### WHAT IS REQUIRED
This exercise calls for printing every record exactly once more.

### Extracted data entries
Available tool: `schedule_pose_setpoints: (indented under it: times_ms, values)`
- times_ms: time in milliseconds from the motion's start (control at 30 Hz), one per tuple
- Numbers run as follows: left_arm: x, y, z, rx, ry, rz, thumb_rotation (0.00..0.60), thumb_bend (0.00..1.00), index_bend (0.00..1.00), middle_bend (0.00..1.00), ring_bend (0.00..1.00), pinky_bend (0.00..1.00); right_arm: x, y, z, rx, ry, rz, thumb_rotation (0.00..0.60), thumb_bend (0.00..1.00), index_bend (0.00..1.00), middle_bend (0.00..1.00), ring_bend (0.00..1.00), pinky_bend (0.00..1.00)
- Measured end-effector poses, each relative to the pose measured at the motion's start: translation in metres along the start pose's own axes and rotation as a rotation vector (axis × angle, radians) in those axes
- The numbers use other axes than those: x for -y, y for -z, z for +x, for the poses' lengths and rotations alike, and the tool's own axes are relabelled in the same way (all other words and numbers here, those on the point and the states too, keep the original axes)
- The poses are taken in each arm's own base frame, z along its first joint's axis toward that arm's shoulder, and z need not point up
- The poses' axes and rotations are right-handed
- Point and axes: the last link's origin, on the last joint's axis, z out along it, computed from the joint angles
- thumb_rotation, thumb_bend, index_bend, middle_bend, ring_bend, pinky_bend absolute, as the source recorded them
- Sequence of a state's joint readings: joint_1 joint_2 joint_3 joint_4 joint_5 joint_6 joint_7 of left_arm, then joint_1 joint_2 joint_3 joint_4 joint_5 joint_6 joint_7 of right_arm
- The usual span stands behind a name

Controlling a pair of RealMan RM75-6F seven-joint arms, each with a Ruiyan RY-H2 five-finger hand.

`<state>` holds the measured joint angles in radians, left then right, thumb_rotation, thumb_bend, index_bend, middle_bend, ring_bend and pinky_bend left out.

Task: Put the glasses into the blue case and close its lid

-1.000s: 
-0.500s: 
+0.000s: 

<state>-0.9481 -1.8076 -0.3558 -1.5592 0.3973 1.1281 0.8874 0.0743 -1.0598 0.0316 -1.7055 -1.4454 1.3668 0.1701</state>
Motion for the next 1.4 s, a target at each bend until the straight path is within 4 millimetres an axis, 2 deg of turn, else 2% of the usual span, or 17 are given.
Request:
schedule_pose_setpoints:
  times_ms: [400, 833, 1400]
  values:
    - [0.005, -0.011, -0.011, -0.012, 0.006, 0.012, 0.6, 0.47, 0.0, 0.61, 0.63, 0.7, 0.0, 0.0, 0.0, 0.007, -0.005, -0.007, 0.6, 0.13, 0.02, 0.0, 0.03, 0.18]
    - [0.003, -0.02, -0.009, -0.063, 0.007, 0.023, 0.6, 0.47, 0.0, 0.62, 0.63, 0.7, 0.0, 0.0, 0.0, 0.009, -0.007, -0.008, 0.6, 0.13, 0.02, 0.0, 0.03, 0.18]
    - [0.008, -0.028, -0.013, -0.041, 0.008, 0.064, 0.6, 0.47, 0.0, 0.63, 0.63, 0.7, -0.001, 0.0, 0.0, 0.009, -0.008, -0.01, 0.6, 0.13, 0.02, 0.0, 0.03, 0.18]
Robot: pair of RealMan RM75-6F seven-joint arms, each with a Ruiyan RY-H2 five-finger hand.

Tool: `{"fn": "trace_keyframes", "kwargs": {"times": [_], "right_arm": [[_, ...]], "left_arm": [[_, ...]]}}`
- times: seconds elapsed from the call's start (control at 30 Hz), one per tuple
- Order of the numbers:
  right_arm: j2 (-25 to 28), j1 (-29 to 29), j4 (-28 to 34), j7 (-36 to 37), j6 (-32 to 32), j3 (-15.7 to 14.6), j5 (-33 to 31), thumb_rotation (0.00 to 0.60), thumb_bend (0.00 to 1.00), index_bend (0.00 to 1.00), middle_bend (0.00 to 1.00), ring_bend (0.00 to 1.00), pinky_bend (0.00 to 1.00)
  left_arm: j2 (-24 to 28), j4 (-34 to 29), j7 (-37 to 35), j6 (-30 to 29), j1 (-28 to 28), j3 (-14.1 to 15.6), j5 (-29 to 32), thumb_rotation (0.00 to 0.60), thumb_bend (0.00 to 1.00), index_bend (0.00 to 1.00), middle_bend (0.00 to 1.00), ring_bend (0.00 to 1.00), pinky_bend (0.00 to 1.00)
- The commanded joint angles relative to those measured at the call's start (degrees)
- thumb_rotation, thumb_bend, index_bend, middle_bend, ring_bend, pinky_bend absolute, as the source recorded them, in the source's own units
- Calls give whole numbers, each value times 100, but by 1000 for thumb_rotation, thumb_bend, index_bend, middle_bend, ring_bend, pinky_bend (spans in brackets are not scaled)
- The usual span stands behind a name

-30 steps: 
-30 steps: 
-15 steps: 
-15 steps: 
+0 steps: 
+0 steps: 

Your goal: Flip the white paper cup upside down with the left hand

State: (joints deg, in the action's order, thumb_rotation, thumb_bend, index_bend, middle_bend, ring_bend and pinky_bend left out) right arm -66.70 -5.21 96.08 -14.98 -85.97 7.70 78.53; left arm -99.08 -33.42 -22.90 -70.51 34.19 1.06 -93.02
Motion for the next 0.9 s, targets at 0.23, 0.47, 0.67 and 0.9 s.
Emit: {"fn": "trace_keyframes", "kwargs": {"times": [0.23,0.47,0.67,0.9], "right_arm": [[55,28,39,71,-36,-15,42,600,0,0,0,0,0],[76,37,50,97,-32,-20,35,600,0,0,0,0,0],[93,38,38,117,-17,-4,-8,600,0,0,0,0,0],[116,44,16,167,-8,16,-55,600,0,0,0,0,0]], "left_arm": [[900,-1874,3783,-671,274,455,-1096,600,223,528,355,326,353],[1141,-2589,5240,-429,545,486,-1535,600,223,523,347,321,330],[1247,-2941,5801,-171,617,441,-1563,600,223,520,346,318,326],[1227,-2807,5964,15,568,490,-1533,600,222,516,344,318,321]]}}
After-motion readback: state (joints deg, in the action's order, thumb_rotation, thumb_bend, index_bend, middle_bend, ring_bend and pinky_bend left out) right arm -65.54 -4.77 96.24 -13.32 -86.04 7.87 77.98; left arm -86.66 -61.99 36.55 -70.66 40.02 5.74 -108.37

### ANSWER
Available tool: `schedule_pose_setpoints: (indented under it: times_ms, values)`
- times_ms: time in milliseconds from the motion's start (control at 30 Hz), one per tuple
- Numbers run as follows: left_arm: x, y, z, rx, ry, rz, thumb_rotation (0.00..0.60), thumb_bend (0.00..1.00), index_bend (0.00..1.00), middle_bend (0.00..1.00), ring_bend (0.00..1.00), pinky_bend (0.00..1.00); right_arm: x, y, z, rx, ry, rz, thumb_rotation (0.00..0.60), thumb_bend (0.00..1.00), index_bend (0.00..1.00), middle_bend (0.00..1.00), ring_bend (0.00..1.00), pinky_bend (0.00..1.00)
- Measured end-effector poses, each relative to the pose measured at the motion's start: translation in metres along the start pose's own axes and rotation as a rotation vector (axis × angle, radians) in those axes
- The numbers use other axes than those: x for -y, y for -z, z for +x, for the poses' lengths and rotations alike, and the tool's own axes are relabelled in the same way (all other words and numbers here, those on the point and the states too, keep the original axes)
- The poses are taken in each arm's own base frame, z along its first joint's axis toward that arm's shoulder, and z need not point up
- The poses' axes and rotations are right-handed
- Point and axes: the last link's origin, on the last joint's axis, z out along it, computed from the joint angles
- thumb_rotation, thumb_bend, index_bend, middle_bend, ring_bend, pinky_bend absolute, as the source recorded them
- Sequence of a state's joint readings: joint_1 joint_2 joint_3 joint_4 joint_5 joint_6 joint_7 of left_arm, then joint_1 joint_2 joint_3 joint_4 joint_5 joint_6 joint_7 of right_arm
- The usual span stands behind a name

Controlling a pair of RealMan RM75-6F seven-joint arms, each with a Ruiyan RY-H2 five-finger hand.

`<state>` holds the measured joint angles in radians, left then right, thumb_rotation, thumb_bend, index_bend, middle_bend, ring_bend and pinky_bend left out.

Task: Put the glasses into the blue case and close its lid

-1.000s: 
-0.500s: 
+0.000s: 

<state>-0.9481 -1.8076 -0.3558 -1.5592 0.3973 1.1281 0.8874 0.0743 -1.0598 0.0316 -1.7055 -1.4454 1.3668 0.1701</state>
Motion for the next 1.4 s, a target at each bend until the straight path is within 4 millimetres an axis, 2 deg of turn, else 2% of the usual span, or 17 are given.
Request:
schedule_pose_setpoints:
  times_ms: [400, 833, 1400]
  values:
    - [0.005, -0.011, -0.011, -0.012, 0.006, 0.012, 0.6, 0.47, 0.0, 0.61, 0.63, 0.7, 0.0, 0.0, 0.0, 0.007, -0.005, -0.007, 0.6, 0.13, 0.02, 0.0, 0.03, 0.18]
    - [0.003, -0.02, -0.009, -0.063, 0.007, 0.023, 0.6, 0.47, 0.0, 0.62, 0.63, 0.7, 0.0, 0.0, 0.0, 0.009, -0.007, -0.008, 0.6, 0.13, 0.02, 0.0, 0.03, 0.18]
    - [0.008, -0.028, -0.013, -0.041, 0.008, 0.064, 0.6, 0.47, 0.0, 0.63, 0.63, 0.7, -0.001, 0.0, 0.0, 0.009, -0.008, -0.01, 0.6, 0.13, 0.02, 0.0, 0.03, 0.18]
Robot: pair of RealMan RM75-6F seven-joint arms, each with a Ruiyan RY-H2 five-finger hand.

Tool: `{"fn": "trace_keyframes", "kwargs": {"times": [_], "right_arm": [[_, ...]], "left_arm": [[_, ...]]}}`
- times: seconds elapsed from the call's start (control at 30 Hz), one per tuple
- Order of the numbers:
  right_arm: j2 (-25 to 28), j1 (-29 to 29), j4 (-28 to 34), j7 (-36 to 37), j6 (-32 to 32), j3 (-15.7 to 14.6), j5 (-33 to 31), thumb_rotation (0.00 to 0.60), thumb_bend (0.00 to 1.00), index_bend (0.00 to 1.00), middle_bend (0.00 to 1.00), ring_bend (0.00 to 1.00), pinky_bend (0.00 to 1.00)
  left_arm: j2 (-24 to 28), j4 (-34 to 29), j7 (-37 to 35), j6 (-30 to 29), j1 (-28 to 28), j3 (-14.1 to 15.6), j5 (-29 to 32), thumb_rotation (0.00 to 0.60), thumb_bend (0.00 to 1.00), index_bend (0.00 to 1.00), middle_bend (0.00 to 1.00), ring_bend (0.00 to 1.00), pinky_bend (0.00 to 1.00)
- The commanded joint angles relative to those measured at the call's start (degrees)
- thumb_rotation, thumb_bend, index_bend, middle_bend, ring_bend, pinky_bend absolute, as the source recorded them, in the source's own units
- Calls give whole numbers, each value times 100, but by 1000 for thumb_rotation, thumb_bend, index_bend, middle_bend, ring_bend, pinky_bend (spans in brackets are not scaled)
- The usual span stands behind a name

-30 steps: 
-30 steps: 
-15 steps: 
-15 steps: 
+0 steps: 
+0 steps: 

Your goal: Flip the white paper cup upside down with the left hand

State: (joints deg, in the action's order, thumb_rotation, thumb_bend, index_bend, middle_bend, ring_bend and pinky_bend left out) right arm -66.70 -5.21 96.08 -14.98 -85.97 7.70 78.53; left arm -99.08 -33.42 -22.90 -70.51 34.19 1.06 -93.02
Motion for the next 0.9 s, targets at 0.23, 0.47, 0.67 and 0.9 s.
Emit: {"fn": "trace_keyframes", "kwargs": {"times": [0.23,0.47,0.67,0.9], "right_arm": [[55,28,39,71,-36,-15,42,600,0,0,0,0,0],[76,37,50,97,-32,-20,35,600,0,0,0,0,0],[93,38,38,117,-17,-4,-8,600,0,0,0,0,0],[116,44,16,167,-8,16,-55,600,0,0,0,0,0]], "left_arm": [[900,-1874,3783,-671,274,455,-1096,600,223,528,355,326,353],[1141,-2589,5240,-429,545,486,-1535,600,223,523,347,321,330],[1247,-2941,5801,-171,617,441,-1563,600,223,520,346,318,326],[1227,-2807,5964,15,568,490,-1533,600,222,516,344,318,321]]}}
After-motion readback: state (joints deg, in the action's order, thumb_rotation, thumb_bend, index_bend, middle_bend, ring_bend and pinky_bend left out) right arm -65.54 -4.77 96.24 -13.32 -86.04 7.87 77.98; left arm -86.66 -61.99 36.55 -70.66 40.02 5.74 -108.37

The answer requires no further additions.